Required action ::
Scan the entries below for the word "open" and copy every line in which it occurs.
# # # # # # #
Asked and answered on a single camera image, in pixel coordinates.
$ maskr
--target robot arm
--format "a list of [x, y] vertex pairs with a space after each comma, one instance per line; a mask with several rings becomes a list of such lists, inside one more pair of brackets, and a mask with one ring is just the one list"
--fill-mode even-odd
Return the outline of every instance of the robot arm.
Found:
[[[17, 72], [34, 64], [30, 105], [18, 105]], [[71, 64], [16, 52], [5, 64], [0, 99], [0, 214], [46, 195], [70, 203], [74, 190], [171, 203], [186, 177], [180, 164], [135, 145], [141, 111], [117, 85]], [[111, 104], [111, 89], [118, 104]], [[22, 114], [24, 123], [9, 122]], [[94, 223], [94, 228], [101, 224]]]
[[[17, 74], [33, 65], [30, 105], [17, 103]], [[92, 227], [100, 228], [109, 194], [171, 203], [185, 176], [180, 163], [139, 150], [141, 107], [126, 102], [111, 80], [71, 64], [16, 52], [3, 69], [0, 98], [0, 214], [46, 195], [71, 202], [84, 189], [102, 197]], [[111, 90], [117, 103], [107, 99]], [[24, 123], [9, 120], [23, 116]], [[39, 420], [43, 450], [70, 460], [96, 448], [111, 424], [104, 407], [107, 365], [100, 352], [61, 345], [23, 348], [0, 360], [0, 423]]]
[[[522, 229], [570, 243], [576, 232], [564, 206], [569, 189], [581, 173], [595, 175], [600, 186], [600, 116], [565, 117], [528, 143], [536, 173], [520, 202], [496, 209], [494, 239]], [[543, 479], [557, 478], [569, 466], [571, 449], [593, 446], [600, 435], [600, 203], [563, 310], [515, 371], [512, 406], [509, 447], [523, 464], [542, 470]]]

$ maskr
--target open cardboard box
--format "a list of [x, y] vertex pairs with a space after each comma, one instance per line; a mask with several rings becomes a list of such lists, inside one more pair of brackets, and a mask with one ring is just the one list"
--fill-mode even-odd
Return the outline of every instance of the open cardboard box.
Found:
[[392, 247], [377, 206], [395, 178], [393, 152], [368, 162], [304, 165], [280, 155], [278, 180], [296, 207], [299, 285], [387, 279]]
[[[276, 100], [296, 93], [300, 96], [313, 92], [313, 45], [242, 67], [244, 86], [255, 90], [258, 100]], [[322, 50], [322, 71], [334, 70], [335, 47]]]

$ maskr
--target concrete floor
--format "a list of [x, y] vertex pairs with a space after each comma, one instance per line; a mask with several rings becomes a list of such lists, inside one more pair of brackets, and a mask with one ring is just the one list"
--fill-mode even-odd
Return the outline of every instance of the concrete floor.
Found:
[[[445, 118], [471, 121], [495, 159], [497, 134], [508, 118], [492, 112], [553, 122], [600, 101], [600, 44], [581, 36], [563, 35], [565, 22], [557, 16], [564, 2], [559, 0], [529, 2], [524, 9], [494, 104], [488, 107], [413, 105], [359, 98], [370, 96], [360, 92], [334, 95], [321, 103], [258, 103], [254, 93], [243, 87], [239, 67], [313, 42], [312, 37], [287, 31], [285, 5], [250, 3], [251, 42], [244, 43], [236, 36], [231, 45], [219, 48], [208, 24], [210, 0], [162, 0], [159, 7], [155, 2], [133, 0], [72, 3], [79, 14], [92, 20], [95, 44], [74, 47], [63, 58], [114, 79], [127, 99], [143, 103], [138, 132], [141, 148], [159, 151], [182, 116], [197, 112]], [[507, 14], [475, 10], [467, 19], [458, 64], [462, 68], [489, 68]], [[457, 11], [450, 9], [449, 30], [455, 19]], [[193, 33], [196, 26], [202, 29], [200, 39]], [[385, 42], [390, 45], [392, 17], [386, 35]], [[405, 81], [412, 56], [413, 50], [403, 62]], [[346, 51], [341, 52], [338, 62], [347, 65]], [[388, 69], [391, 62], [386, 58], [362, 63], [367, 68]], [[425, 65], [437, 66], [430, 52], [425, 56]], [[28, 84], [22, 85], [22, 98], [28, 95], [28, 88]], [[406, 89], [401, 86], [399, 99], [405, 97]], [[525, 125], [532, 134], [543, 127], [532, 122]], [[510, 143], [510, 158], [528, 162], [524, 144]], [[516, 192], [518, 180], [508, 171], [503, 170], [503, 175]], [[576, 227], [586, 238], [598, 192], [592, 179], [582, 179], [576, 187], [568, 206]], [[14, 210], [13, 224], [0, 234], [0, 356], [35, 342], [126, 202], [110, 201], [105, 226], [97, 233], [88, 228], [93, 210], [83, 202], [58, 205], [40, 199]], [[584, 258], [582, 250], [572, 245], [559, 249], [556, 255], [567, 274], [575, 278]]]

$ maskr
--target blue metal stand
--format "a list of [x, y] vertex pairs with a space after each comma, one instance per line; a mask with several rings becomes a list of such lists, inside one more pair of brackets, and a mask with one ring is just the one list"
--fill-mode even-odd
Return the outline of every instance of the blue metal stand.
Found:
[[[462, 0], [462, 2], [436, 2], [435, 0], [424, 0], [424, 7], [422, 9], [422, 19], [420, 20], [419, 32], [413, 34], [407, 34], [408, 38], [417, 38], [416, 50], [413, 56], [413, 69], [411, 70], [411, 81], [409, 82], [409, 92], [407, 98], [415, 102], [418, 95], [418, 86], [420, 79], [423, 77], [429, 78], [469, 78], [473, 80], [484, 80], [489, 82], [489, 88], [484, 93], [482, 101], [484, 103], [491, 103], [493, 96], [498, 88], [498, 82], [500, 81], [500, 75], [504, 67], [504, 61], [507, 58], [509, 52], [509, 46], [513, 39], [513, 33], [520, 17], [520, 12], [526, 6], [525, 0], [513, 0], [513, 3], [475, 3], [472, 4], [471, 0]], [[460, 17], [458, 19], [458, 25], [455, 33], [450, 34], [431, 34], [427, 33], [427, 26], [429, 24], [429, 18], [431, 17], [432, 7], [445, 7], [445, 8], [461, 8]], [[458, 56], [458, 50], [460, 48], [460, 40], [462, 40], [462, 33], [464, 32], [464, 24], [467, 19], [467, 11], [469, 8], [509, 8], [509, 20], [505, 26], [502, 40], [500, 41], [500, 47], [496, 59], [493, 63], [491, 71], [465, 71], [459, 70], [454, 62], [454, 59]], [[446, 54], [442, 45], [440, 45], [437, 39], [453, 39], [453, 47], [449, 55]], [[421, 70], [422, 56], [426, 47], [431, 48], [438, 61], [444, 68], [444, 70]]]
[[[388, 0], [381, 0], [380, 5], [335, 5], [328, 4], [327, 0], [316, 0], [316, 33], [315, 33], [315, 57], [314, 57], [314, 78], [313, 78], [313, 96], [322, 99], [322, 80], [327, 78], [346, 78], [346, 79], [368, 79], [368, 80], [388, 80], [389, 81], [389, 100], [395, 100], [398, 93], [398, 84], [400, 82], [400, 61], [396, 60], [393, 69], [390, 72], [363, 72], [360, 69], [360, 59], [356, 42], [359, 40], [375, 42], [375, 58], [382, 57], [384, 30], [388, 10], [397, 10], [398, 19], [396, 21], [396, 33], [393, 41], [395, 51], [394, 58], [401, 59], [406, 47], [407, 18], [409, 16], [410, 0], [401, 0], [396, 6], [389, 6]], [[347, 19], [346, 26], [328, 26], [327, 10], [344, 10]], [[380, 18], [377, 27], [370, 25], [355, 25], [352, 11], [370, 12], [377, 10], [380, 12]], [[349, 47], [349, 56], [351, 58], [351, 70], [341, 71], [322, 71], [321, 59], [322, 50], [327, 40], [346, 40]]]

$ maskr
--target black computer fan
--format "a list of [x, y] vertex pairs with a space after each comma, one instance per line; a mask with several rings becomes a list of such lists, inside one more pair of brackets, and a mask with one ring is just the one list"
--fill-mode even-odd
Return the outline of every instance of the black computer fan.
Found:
# # # # # # #
Response to the task ::
--target open cardboard box
Return the outline of every instance of the open cardboard box.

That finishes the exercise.